A new analysis of an artificial intelligence (AI) chest X-ray foundation model for disease detection has found both race and sex bias in reporting findings resulting in uneven performance and making it potentially inaccurate and unsafe for clinical application across all populations. The study, which appears in the journal Radiology: Artificial Intelligence serves as a warning on the risks of using foundation models for the development of AI tools in medical imaging.
“There’s been a lot of work developing AI models to help doctors detect disease in medical scans,” said lead researcher Ben Glocker, PhD, professor of machine learning for imaging at Imperial College London in the U.K. “However, it can be quite difficult to get enough training data for a specific disease that is representative of all patient groups.”
Foundation models are increasingly used across all applications of AI and have been developed with the promise of being able to extract data features without the need for large volumes of training data in order to create prediction models. Some in healthcare have embraced foundation models due to the challenges of collecting large, high quality data from diverse populations. Foundation models can be applied to both text and medical image analysis.

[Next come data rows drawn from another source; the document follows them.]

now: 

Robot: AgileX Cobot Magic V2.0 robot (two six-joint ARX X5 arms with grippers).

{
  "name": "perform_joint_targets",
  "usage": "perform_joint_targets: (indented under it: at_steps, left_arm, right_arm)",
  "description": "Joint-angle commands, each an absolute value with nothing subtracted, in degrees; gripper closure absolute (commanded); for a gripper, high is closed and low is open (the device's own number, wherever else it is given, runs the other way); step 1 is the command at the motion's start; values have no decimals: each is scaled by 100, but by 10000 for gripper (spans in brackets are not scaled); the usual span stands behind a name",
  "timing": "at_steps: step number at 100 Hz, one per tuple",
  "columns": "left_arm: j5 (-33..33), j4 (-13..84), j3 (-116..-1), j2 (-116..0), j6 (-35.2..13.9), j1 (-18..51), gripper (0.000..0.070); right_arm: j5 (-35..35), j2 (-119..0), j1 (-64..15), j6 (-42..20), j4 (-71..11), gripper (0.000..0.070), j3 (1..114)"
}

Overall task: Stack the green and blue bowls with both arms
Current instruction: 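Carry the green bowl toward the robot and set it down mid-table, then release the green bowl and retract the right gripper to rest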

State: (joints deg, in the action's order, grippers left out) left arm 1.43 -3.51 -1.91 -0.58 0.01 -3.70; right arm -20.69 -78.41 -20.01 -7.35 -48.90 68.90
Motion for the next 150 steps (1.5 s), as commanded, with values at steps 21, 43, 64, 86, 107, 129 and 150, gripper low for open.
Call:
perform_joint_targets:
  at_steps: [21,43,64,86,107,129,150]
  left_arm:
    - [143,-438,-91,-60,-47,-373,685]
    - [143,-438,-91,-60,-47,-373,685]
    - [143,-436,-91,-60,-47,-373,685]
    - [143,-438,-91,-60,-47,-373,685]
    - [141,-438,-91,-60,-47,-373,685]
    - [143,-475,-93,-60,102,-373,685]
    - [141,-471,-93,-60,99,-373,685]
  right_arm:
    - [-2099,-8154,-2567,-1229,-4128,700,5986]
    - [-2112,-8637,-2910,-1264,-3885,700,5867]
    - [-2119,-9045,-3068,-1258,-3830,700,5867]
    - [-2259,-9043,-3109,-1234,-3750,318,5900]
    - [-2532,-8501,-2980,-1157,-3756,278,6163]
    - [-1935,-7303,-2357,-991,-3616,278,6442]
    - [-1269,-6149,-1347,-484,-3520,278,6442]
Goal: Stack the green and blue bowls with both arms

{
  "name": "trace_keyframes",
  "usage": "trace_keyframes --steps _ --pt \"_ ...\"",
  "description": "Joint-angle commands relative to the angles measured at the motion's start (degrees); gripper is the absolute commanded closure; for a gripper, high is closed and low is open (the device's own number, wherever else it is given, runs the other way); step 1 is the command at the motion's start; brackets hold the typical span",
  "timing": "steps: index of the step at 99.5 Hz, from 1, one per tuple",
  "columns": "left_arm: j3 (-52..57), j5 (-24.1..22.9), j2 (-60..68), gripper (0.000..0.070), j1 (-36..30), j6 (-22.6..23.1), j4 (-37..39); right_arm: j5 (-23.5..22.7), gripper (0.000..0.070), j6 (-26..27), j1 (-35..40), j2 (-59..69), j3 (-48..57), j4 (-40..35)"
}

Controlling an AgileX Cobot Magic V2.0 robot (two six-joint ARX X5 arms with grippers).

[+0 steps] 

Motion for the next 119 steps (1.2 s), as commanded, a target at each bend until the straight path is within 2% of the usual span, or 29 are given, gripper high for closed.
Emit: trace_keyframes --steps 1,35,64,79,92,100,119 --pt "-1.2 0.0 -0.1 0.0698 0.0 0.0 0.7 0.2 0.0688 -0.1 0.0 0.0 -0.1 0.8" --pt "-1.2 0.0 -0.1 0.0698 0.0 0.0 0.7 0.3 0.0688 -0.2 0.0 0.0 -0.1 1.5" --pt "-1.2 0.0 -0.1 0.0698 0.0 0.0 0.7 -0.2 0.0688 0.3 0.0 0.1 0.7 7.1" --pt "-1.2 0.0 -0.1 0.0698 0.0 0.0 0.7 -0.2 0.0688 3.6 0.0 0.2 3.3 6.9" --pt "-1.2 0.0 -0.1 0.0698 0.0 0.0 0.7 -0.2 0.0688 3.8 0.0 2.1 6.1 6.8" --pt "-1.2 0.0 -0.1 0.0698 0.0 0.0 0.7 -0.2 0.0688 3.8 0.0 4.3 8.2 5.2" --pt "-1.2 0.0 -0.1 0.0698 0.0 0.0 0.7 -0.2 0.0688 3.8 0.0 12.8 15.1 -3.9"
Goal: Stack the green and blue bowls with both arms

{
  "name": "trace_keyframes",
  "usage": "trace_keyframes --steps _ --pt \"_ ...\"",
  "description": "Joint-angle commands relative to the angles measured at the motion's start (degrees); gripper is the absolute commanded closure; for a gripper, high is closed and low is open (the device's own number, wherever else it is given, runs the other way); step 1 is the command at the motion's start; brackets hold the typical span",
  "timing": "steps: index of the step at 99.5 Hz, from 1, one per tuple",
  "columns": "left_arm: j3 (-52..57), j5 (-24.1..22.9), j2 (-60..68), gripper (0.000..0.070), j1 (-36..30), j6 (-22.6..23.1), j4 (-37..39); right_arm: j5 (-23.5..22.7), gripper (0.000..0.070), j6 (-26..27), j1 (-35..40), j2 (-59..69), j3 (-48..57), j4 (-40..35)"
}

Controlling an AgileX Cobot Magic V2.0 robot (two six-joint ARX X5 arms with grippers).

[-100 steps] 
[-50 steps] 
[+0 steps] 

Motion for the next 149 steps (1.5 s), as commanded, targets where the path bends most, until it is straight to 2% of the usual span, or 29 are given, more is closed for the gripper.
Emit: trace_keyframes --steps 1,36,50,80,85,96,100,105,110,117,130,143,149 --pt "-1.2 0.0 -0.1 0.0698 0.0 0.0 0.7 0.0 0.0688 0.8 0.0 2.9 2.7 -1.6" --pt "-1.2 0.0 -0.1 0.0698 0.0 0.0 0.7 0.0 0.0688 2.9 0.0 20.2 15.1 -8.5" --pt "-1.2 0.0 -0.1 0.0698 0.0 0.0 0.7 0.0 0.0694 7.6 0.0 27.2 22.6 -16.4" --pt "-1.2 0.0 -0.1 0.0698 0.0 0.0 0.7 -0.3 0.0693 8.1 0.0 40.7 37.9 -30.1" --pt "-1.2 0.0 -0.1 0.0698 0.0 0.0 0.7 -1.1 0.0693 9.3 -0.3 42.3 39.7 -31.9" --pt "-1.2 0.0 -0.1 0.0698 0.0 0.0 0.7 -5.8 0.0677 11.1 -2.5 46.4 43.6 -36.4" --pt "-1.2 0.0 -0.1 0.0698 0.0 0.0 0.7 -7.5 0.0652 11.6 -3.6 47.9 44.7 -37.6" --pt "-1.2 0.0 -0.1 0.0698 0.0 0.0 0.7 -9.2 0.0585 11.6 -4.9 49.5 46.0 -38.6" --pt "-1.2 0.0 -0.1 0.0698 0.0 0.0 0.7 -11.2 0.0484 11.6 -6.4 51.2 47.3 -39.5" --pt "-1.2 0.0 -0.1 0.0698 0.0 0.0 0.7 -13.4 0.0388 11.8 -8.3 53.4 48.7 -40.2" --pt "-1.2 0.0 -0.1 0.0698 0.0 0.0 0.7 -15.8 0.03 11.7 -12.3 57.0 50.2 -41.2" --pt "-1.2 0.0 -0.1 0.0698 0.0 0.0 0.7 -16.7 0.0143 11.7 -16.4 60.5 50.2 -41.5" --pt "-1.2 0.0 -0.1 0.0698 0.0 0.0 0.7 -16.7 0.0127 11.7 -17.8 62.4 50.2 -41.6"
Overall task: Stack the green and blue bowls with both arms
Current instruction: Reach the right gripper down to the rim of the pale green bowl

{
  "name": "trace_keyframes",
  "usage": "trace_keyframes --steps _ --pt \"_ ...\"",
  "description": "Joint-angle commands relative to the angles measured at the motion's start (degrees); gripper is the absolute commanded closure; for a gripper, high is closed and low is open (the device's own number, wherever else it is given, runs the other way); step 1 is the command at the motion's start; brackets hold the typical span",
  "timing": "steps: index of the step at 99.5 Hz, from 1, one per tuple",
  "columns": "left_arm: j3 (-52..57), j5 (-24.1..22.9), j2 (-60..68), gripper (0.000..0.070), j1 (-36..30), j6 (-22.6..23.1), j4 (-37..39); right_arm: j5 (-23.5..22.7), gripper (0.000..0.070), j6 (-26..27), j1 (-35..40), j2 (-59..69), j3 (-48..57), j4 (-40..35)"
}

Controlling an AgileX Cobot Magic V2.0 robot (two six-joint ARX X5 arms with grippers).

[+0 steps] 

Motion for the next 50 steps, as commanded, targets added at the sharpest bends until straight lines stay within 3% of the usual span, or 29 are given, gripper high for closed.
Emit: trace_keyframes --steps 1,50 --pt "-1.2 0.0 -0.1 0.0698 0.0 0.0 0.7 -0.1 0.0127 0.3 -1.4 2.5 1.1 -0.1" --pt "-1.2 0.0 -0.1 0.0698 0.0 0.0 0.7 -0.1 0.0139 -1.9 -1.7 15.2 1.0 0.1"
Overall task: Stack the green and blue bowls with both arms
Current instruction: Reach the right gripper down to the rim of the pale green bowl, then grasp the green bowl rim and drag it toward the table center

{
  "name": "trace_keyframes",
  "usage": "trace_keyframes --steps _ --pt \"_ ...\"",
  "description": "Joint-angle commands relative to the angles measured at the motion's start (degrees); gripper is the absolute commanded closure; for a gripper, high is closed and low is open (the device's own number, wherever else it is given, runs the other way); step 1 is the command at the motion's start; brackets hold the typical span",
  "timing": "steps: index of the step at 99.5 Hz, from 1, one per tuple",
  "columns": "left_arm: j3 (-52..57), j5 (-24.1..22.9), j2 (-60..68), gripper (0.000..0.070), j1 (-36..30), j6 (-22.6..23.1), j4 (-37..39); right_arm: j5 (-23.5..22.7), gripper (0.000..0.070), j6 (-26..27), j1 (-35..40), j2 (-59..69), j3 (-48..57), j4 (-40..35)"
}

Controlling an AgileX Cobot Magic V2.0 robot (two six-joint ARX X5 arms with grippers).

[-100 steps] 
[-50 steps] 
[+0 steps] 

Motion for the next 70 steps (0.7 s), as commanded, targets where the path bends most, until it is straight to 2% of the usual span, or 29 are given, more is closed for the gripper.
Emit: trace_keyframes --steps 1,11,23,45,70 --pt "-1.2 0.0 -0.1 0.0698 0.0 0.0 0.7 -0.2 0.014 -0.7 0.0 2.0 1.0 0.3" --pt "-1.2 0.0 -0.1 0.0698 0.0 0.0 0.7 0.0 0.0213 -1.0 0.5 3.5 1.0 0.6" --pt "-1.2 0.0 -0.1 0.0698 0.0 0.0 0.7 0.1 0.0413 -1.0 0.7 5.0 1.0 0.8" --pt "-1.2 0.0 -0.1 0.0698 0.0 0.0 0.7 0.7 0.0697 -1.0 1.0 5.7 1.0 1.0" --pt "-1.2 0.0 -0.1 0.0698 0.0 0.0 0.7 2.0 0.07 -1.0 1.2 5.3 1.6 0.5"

But there is a caveat: “Despite their increasing popularity, we know little about potential biases in foundation models that could affect downstream uses,” Glocker said.
For their current analysis, Glocker and team compared the performance of a recently published chest X-ray foundation model with a reference model they have built in evaluating 127, 118 chest X-rays that contained corresponding diagnostic labels. The pre-trained foundation model was created using more than 800,000 chest X-rays from patients in the U.S. and India.
Next, the team conducted a performance analysis using data from 42,884 patients representing subgroups that included Asian, Black, and white patients to determine how while both models performed. The mean age of patients was 63 and comprised 23,623 male patients (55%). Bias analysis found there were large differences between features related to disease detection across both biological sex and race, with significant differences detected between male and female Asian and Black patients related to disease detection.
Compared with the average model performance across all subgroups, classification performance on the “no finding” label dropped between 6.8% and 7.8% for female patients, and performance in detecting a buildup of fluid around the lungs called “pleural effusion” dropped between 10.7% and 11.6% for Black patients, highlighting race and sex bias.
Glocker noted that this analysis highlighted that “dataset size alone does not guarantee a better or fairer model.”
He emphasizes the need for data collection to be focused on ensuring diversity, while also noting that new foundation models need to be fully accessible to the research community to be analyzed to identify the potential risks of any models that might be for driving clinical decision making. He said bias analysis such as this provided by his team should be an integral step in the development of foundation models.
“AI is often seen as a black box, but that’s not entirely true,” Glocker noted. “We can open the box and inspect the features. Model inspection is one way of continuously monitoring and flagging issues that need a second look. As we collect the next dataset, we need to, from day one, make sure AI is being used in a way that will benefit everyone.”